= PROBLEM DETAILS =
From the records below, copy out exactly the lines from the one containing "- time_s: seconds" to the one containing "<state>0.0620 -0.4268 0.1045", both included. Add nothing else.

[Data extracted from a collection]
<<<<

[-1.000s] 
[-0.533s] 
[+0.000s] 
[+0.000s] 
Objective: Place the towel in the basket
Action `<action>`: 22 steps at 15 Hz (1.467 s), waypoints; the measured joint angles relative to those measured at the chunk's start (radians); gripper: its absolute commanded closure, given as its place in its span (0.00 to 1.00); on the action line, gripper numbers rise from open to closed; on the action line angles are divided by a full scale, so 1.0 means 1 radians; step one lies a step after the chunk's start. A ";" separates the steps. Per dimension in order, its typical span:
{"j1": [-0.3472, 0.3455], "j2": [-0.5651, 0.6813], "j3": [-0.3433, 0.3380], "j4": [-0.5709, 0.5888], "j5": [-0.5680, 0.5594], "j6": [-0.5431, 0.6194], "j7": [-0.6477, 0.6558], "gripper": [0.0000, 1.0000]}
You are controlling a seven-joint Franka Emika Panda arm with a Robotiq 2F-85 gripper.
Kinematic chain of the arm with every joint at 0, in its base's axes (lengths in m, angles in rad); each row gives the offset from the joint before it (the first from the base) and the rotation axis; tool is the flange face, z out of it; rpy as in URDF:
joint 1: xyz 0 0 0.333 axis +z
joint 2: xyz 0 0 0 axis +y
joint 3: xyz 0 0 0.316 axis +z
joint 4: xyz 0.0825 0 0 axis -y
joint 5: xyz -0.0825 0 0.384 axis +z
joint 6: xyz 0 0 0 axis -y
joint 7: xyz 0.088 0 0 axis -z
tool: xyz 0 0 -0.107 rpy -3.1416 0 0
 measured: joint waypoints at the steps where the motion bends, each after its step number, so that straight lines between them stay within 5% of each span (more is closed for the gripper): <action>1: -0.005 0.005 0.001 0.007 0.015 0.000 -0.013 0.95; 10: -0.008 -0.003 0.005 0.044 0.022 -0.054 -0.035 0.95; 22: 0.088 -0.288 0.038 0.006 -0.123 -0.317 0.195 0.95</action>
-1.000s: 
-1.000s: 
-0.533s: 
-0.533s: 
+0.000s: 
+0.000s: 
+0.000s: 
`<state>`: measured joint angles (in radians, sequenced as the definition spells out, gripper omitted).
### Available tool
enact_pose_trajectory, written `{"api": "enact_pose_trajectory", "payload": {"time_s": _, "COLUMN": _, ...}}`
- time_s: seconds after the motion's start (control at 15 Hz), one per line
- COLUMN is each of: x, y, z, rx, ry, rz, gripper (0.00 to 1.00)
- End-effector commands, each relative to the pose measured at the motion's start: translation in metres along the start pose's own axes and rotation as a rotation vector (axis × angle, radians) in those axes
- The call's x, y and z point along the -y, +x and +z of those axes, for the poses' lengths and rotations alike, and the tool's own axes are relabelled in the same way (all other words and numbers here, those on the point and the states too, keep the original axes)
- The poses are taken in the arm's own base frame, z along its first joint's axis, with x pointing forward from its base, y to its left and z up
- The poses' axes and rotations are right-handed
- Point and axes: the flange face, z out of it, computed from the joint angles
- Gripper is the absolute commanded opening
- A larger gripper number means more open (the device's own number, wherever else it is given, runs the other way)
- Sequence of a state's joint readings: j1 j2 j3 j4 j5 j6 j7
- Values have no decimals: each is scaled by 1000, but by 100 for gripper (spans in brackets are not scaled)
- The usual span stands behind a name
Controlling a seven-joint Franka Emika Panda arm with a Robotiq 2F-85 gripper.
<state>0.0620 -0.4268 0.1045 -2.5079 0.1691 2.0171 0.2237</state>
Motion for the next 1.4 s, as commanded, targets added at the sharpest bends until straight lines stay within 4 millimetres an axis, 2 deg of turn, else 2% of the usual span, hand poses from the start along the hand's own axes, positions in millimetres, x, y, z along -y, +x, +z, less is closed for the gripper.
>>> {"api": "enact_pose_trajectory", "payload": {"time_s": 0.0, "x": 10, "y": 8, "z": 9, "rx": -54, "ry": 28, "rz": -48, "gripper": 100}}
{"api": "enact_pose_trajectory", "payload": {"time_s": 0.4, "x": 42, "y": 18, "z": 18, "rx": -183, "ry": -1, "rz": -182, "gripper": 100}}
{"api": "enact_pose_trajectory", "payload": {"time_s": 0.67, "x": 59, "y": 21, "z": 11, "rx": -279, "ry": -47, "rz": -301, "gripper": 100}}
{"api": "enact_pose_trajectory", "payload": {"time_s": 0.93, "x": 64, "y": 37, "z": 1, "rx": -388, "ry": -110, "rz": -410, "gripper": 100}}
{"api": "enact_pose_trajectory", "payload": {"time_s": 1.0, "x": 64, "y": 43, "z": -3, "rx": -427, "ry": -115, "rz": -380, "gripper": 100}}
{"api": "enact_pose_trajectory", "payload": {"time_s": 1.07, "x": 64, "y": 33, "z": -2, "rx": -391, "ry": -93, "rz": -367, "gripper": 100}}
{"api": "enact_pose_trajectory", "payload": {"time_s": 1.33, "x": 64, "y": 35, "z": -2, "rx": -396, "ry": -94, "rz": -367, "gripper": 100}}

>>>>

= RESULT FOR THIS TASK =
- time_s: seconds after the motion's start (control at 15 Hz), one per line
- COLUMN is each of: x, y, z, rx, ry, rz, gripper (0.00 to 1.00)
- End-effector commands, each relative to the pose measured at the motion's start: translation in metres along the start pose's own axes and rotation as a rotation vector (axis × angle, radians) in those axes
- The call's x, y and z point along the -y, +x and +z of those axes, for the poses' lengths and rotations alike, and the tool's own axes are relabelled in the same way (all other words and numbers here, those on the point and the states too, keep the original axes)
- The poses are taken in the arm's own base frame, z along its first joint's axis, with x pointing forward from its base, y to its left and z up
- The poses' axes and rotations are right-handed
- Point and axes: the flange face, z out of it, computed from the joint angles
- Gripper is the absolute commanded opening
- A larger gripper number means more open (the device's own number, wherever else it is given, runs the other way)
- Sequence of a state's joint readings: j1 j2 j3 j4 j5 j6 j7
- Values have no decimals: each is scaled by 1000, but by 100 for gripper (spans in brackets are not scaled)
- The usual span stands behind a name
Controlling a seven-joint Franka Emika Panda arm with a Robotiq 2F-85 gripper.
<state>0.0620 -0.4268 0.1045 -2.5079 0.1691 2.0171 0.2237</state>

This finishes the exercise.